### ABOUT THIS TASK
The answer must consist solely of the lines from the opening line of the entries through the line with "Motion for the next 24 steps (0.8", transcribed exactly and without any pictures.

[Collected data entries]
• • • • •

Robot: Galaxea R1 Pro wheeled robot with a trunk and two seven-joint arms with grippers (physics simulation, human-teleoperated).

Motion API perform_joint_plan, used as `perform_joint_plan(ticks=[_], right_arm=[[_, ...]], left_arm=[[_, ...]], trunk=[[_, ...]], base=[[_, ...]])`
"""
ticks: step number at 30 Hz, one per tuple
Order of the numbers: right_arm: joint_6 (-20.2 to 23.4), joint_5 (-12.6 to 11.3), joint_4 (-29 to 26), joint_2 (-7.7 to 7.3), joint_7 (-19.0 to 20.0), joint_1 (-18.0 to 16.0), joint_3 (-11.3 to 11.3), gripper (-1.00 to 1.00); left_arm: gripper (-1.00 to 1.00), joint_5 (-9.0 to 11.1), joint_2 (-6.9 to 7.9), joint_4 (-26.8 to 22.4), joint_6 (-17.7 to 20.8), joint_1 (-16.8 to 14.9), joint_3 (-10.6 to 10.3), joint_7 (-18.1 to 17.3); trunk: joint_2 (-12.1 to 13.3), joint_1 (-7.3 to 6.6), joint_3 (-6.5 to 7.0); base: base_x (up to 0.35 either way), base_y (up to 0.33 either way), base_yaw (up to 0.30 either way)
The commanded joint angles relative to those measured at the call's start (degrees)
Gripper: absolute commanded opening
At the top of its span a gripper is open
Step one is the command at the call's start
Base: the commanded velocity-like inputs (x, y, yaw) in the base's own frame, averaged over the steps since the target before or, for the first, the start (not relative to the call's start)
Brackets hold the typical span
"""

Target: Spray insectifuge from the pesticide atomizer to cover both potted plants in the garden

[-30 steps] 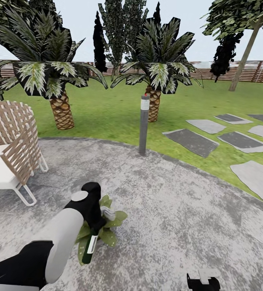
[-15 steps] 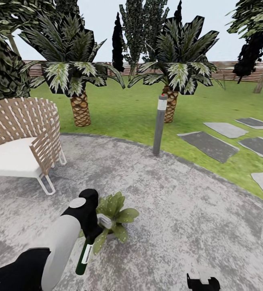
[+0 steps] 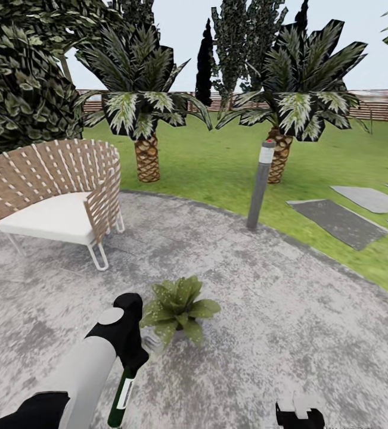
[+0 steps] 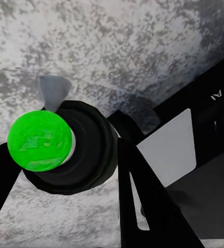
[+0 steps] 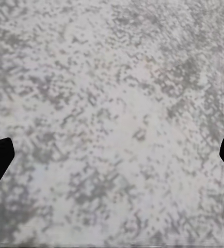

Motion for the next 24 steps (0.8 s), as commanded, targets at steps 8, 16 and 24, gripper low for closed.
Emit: perform_joint_plan(ticks=[8, 16, 24], right_arm=[[-0.08, -0.2, -0.04, -0.08, -0.21, 0.01, 0.51, 1.0], [-0.12, 0.21, -0.08, 0.1, 0.02, 0.01, 0.69, 1.0], [-0.12, 0.18, -0.08, 0.46, 0.03, 0.01, 0.64, 1.0]], left_arm=[[-1.0, -0.4, 0.19, -0.16, 0.46, 0.87, 0.9, -0.43], [-1.0, 28.63, 6.92, 0.17, -14.66, 5.43, 1.25, 17.18], [-1.0, 39.89, 9.53, 0.35, -35.5, 10.32, 7.81, 24.17]], trunk=[[-0.02, -0.04, -0.05], [-0.02, -0.04, -0.05], [-0.02, -0.04, -0.05]], base=[[-0.311, -0.151, 0.176], [-0.197, -0.085, 0.004], [-0.086, 0.0, 0.0]])
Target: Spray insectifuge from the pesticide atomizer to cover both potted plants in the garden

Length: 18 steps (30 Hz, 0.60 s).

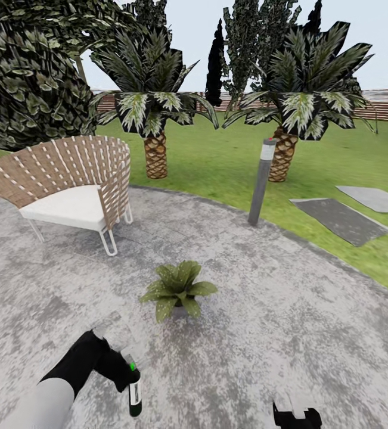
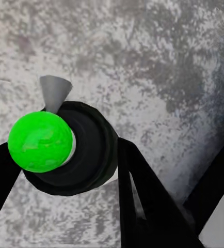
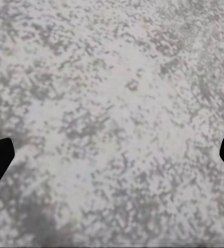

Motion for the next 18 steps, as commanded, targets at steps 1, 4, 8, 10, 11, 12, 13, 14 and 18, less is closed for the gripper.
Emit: perform_joint_plan(ticks=[1, 4, 8, 10, 11, 12, 13, 14, 18], right_arm=[[-0.05, -0.34, -0.05, 0.01, -0.24, 0.0, 0.49, 1.0], [-0.05, -0.34, -0.05, 0.03, -0.24, 0.0, 0.51, 1.0], [-0.05, -0.34, -0.04, 0.05, -0.16, 0.0, 0.58, 1.0], [-0.05, -0.34, -0.05, 0.04, -0.15, 0.0, 0.58, 1.0], [-0.05, -0.34, -0.06, 0.03, -0.13, 0.0, 0.58, 1.0], [-0.05, -0.31, -0.14, 0.03, -0.1, 0.0, 0.6, 1.0], [-0.05, -0.29, -0.2, 0.03, -0.09, 0.0, 0.73, 1.0], [-0.05, -0.28, -0.29, 0.06, -0.08, 0.0, 0.97, 1.0], [-0.05, 2.8, -4.68, -0.1, 0.12, 0.0, 7.48, 1.0]], left_arm=[[-1.0, -0.07, 0.17, 0.03, -1.96, 0.03, 2.06, -0.16], [-1.0, -0.02, 0.42, 0.12, -4.69, 0.1, 4.66, 0.01], [-1.0, 0.03, 1.25, 0.14, -5.51, 0.17, 5.42, 0.17], [-1.0, 0.05, 1.28, 0.14, -5.55, 0.17, 5.43, 0.33], [-1.0, 0.05, 1.27, 0.17, -5.56, 0.17, 5.43, 0.36], [-1.0, 0.04, 1.28, 0.19, -5.58, 0.17, 5.44, 0.39], [-1.0, 0.04, 1.28, 0.2, -5.59, 0.17, 5.46, 0.48], [-1.0, 0.06, 1.31, 0.21, -5.6, 0.17, 5.5, 0.91], [-1.0, 0.25, 1.17, 1.06, -6.1, 0.21, 5.42, 6.94]], trunk=[[-0.02, -0.04, -0.05], [-0.02, -0.04, -0.05], [-0.02, -0.04, -0.05], [-0.02, -0.04, -0.05], [-0.02, -0.04, -0.05], [-0.02, -0.04, -0.05], [-0.02, -0.04, -0.05], [-0.02, -0.04, -0.05], [-0.02, -0.04, -0.05]], base=[[-0.304, 0.0, 0.0], [-0.324, 0.0, 0.0], [-0.334, 0.0, 0.0], [-0.244, 0.0, 0.0], [-0.115, 0.0, 0.0], [-0.059, 0.0, 0.0], [-0.038, 0.0, 0.0], [-0.024, 0.0, 0.0], [-0.007, 0.0, 0.0]])
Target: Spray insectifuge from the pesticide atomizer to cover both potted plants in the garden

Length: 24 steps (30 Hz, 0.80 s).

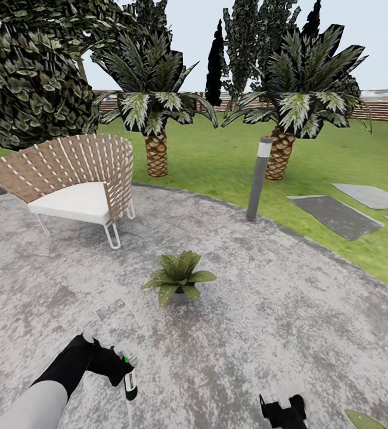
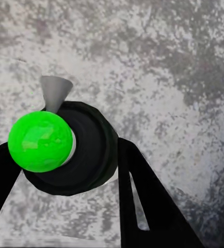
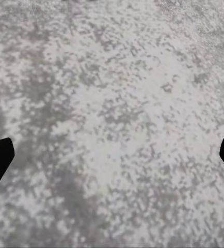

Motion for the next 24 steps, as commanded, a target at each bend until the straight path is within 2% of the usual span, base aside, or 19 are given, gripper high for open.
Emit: perform_joint_plan(ticks=[1, 2, 4, 5, 7, 9, 11, 12, 13, 15, 17, 20, 21, 24], right_arm=[[-0.08, 1.14, -2.2, -0.12, -0.2, -0.01, 2.0, 1.0], [-0.05, 3.58, -4.9, -0.19, -0.1, -0.01, 3.45, 1.0], [0.04, 8.63, -8.52, -0.21, 1.37, -0.02, 4.47, 1.0], [0.09, 11.79, -10.48, -0.22, 3.7, -0.01, 4.72, 1.0], [0.15, 15.24, -12.39, -0.25, 9.41, -0.1, 4.89, 1.0], [0.22, 16.51, -13.02, -0.28, 15.25, -0.89, 4.95, 1.0], [0.27, 16.93, -13.22, -0.33, 20.63, -2.67, 4.96, 1.0], [0.33, 17.12, -13.33, -0.34, 25.94, -4.37, 4.94, 1.0], [0.35, 17.17, -13.37, -0.35, 28.62, -5.44, 4.95, 1.0], [0.36, 17.21, -13.6, -0.35, 33.66, -7.58, 4.93, 1.0], [0.28, 17.15, -14.21, -0.25, 38.67, -8.45, 4.89, 1.0], [0.23, 17.3, -15.51, 0.01, 39.72, -8.52, 4.96, 1.0], [0.23, 17.39, -15.99, 0.05, 39.98, -8.53, 4.97, -1.0], [0.26, 17.65, -16.67, 0.18, 40.42, -8.53, 4.97, -1.0]], left_arm=[[-1.0, -0.14, -0.23, 0.6, -0.19, -0.05, 0.27, 0.53], [-1.0, -0.17, -0.39, 1.61, -1.84, -0.06, 0.23, 1.3], [-1.0, -0.15, -0.31, 3.19, -6.28, -0.06, 0.28, 1.77], [-1.0, -0.28, -0.25, 3.88, -9.58, -0.06, 0.12, 1.79], [-1.0, -0.69, -0.1, 4.39, -13.8, -0.12, -0.26, 1.59], [-1.0, -1.48, -0.05, 4.55, -15.73, -0.25, -0.85, 1.07], [-1.0, -2.45, -0.05, 4.61, -16.69, -0.48, -2.88, 0.23], [-1.0, -2.87, -0.27, 4.63, -18.15, -0.66, -6.29, -0.73], [-1.0, -2.92, -0.41, 4.63, -18.75, -0.77, -8.38, -1.4], [-1.0, -3.02, -0.59, 4.62, -19.29, -0.99, -11.3, -3.89], [-1.0, -3.2, -0.61, 4.02, -19.38, -1.1, -12.24, -7.48], [-1.0, -4.12, -0.59, 4.33, -19.26, -0.78, -12.36, -7.88], [-1.0, -4.44, -0.7, 4.35, -19.25, -0.73, -12.39, -7.9], [-1.0, -5.28, -1.0, 4.37, -19.3, -0.66, -12.43, -7.85]], trunk=[[-0.02, -0.01, -0.05], [-0.02, -0.01, -0.05], [-0.02, -0.01, -0.05], [-0.02, -0.01, -0.05], [-0.02, -0.01, -0.05], [-0.02, -0.01, -0.05], [-0.02, -0.01, -0.05], [-0.02, -0.01, -0.05], [-0.02, -0.01, -0.05], [-0.02, -0.01, -0.05], [-0.02, -0.01, -0.05], [-0.02, -0.01, -0.05], [-0.02, -0.01, -0.05], [-0.02, -0.01, -0.05]], base=[[-0.002, 0.0, 0.0], [0.0, 0.0, 0.0], [0.0, 0.0, 0.0], [0.0, 0.0, 0.0], [0.0, 0.0, 0.0], [0.0, 0.0, 0.0], [0.0, 0.0, 0.0], [0.0, 0.0, 0.0], [0.0, 0.0, 0.0], [0.0, 0.0, 0.0], [0.0, 0.0, 0.0], [0.0, 0.0, 0.0], [0.0, 0.0, 0.0], [0.0, 0.0, 0.0]])
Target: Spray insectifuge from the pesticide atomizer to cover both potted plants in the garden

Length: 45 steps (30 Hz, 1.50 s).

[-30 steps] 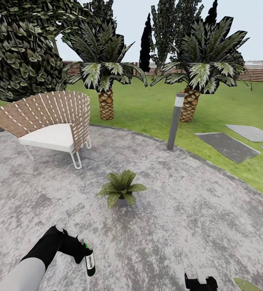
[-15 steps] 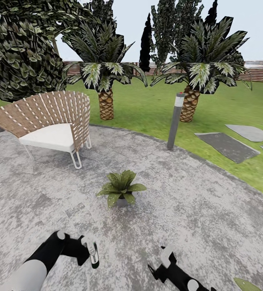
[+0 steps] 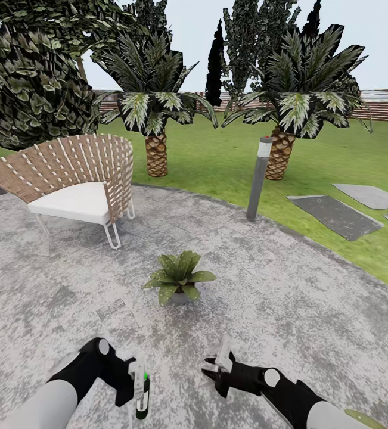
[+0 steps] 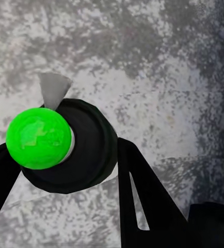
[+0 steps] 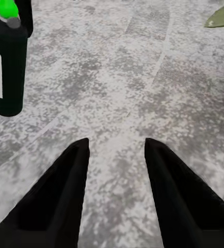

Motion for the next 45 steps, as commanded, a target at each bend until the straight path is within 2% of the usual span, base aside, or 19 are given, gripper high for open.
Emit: perform_joint_plan(ticks=[1, 4, 10, 17, 24, 28, 32, 38, 45], right_arm=[[-0.05, -0.49, -0.13, 0.0, 1.34, -0.06, 0.34, -1.0], [-0.04, -0.42, -1.71, 0.03, 3.46, -0.06, 0.34, -1.0], [-0.04, -0.33, -2.89, 1.88, 3.96, -0.06, 0.37, -1.0], [-0.04, -0.32, -2.81, 2.05, 3.97, -0.06, 0.37, -1.0], [-0.04, -0.32, -2.8, 2.06, 3.97, -0.06, 0.36, -1.0], [-0.04, -0.32, -2.8, 2.06, 3.97, -0.06, 0.4, -1.0], [-0.04, -0.32, -2.8, 2.06, 3.97, -0.06, 0.4, -1.0], [-0.07, -0.32, -2.8, 2.06, 3.97, -0.06, 0.43, -1.0], [-0.11, -0.32, -2.8, 2.06, 3.97, -0.06, 0.43, -1.0]], left_arm=[[-1.0, -0.78, -0.16, -0.09, -0.65, -0.04, -0.2, -0.12], [-1.0, -0.8, -0.6, -0.45, -0.68, -0.05, -1.47, 0.25], [-1.0, -0.77, -3.97, -0.81, -0.93, -0.56, -1.86, 0.36], [-1.0, -0.84, -7.09, -0.83, -3.07, -0.68, -1.94, 0.36], [-1.0, -0.85, -8.07, -0.83, -3.24, -0.68, -1.94, 0.48], [-1.0, -0.83, -8.13, -0.84, -3.24, -0.66, -1.88, 0.93], [-1.0, -0.51, -8.14, -0.83, -3.32, -0.66, -1.78, 3.02], [-1.0, -0.34, -8.31, -0.83, -3.4, -0.66, -1.76, 3.28], [-1.0, -0.29, -9.86, -0.83, -3.41, -0.66, -1.76, 3.34]], trunk=[[-0.02, -0.01, -0.05], [-0.02, -0.01, -0.05], [-0.02, -0.01, -0.05], [-0.02, -0.01, -0.05], [-0.02, -0.01, -0.05], [-0.02, -0.01, -0.05], [-0.02, -0.01, -0.05], [-0.02, -0.01, -0.05], [-0.02, -0.01, -0.05]], base=[[0.0, 0.0, 0.0], [0.0, 0.0, 0.0], [0.0, 0.0, 0.0], [0.0, 0.0, 0.0], [0.0, 0.0, 0.0], [0.0, 0.0, 0.0], [0.0, 0.0, 0.0], [0.0, 0.0, 0.0], [0.0, 0.0, 0.0]])
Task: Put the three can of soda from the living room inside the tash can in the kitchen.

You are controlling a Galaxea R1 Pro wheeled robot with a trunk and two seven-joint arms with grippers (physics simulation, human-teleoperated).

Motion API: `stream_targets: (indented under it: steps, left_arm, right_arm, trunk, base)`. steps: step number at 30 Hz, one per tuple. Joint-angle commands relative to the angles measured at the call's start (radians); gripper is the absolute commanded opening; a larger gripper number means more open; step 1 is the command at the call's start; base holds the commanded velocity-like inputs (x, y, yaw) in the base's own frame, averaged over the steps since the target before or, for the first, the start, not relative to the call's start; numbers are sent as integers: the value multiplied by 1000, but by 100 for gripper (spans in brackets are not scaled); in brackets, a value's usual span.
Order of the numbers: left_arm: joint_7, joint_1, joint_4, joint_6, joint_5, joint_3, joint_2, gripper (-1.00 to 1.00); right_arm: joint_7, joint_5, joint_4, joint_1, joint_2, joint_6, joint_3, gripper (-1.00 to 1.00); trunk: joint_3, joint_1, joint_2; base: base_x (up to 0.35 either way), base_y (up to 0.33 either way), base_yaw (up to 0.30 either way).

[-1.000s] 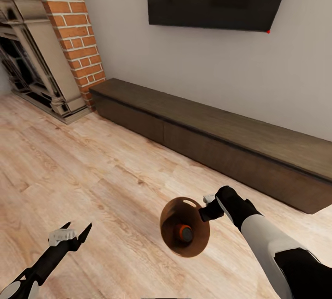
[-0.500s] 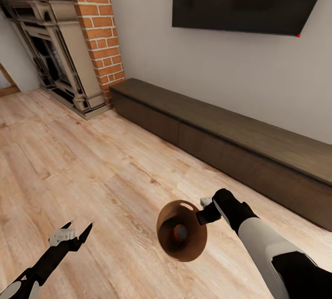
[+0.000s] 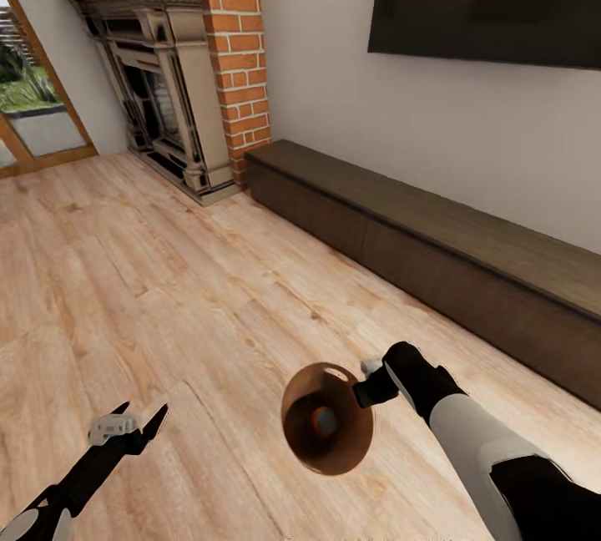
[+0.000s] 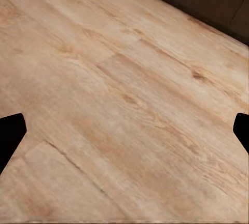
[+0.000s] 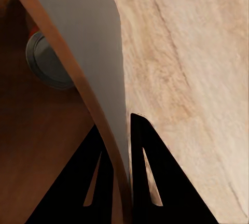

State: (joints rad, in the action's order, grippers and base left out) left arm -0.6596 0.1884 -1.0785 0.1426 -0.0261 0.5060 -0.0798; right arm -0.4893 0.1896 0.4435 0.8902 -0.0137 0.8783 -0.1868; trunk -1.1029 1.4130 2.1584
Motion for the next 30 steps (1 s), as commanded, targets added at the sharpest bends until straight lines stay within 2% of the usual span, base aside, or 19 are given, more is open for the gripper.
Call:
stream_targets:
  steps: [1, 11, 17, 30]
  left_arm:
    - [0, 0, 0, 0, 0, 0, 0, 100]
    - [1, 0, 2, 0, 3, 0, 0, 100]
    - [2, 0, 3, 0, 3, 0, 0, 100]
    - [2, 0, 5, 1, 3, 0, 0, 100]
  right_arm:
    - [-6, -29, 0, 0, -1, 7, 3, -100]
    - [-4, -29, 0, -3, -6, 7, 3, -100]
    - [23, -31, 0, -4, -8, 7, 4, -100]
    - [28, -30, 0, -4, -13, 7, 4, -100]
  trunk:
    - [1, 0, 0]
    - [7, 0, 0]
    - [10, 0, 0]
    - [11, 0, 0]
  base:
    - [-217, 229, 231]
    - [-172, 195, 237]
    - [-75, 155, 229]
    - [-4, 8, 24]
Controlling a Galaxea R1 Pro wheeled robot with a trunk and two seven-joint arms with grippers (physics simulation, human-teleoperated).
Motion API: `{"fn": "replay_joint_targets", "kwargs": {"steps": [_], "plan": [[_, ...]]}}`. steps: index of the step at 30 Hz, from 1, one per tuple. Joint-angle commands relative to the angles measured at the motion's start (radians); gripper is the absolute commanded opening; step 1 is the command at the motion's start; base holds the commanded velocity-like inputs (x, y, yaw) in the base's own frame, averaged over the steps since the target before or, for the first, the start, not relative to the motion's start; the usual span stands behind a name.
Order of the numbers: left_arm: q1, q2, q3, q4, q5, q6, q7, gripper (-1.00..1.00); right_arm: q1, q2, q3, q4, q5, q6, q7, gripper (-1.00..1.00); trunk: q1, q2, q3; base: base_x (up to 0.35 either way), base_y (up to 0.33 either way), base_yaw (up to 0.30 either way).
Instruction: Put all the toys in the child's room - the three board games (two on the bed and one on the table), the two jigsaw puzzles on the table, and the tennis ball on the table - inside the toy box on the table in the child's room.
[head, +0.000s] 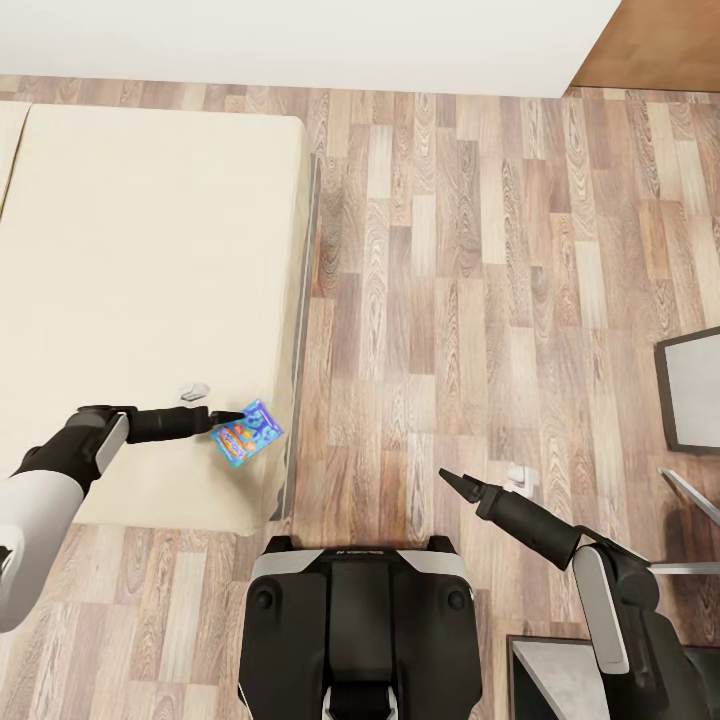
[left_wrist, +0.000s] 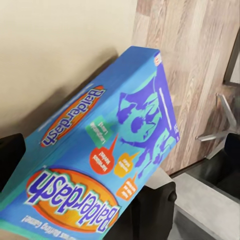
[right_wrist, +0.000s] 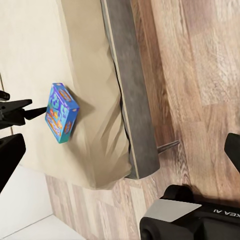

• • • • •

### EXERCISE RESPONSE
Robot: Galaxea R1 Pro wheeled robot with a trunk and two seven-joint arms with grippers (physics simulation, human-teleoperated).

Motion API perform_joint_plan, used as `perform_joint_plan(ticks=[_], right_arm=[[_, ...]], left_arm=[[_, ...]], trunk=[[_, ...]], base=[[_, ...]])`
"""
ticks: step number at 30 Hz, one per tuple
Order of the numbers: right_arm: joint_6 (-20.2 to 23.4), joint_5 (-12.6 to 11.3), joint_4 (-29 to 26), joint_2 (-7.7 to 7.3), joint_7 (-19.0 to 20.0), joint_1 (-18.0 to 16.0), joint_3 (-11.3 to 11.3), gripper (-1.00 to 1.00); left_arm: gripper (-1.00 to 1.00), joint_5 (-9.0 to 11.1), joint_2 (-6.9 to 7.9), joint_4 (-26.8 to 22.4), joint_6 (-17.7 to 20.8), joint_1 (-16.8 to 14.9), joint_3 (-10.6 to 10.3), joint_7 (-18.1 to 17.3); trunk: joint_2 (-12.1 to 13.3), joint_1 (-7.3 to 6.6), joint_3 (-6.5 to 7.0); base: base_x (up to 0.35 either way), base_y (up to 0.33 either way), base_yaw (up to 0.30 either way)
The commanded joint angles relative to those measured at the call's start (degrees)
Gripper: absolute commanded opening
At the top of its span a gripper is open
Step one is the command at the call's start
Base: the commanded velocity-like inputs (x, y, yaw) in the base's own frame, averaged over the steps since the target before or, for the first, the start (not relative to the call's start)
Brackets hold the typical span
"""

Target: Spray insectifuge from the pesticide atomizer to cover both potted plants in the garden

[-30 steps] 
[-15 steps] 
[+0 steps] 
[+0 steps] 
[+0 steps] 

Motion for the next 24 steps (0.8 s), as commanded, targets at steps 8, 16 and 24, gripper low for closed.

The output is complete as it stands.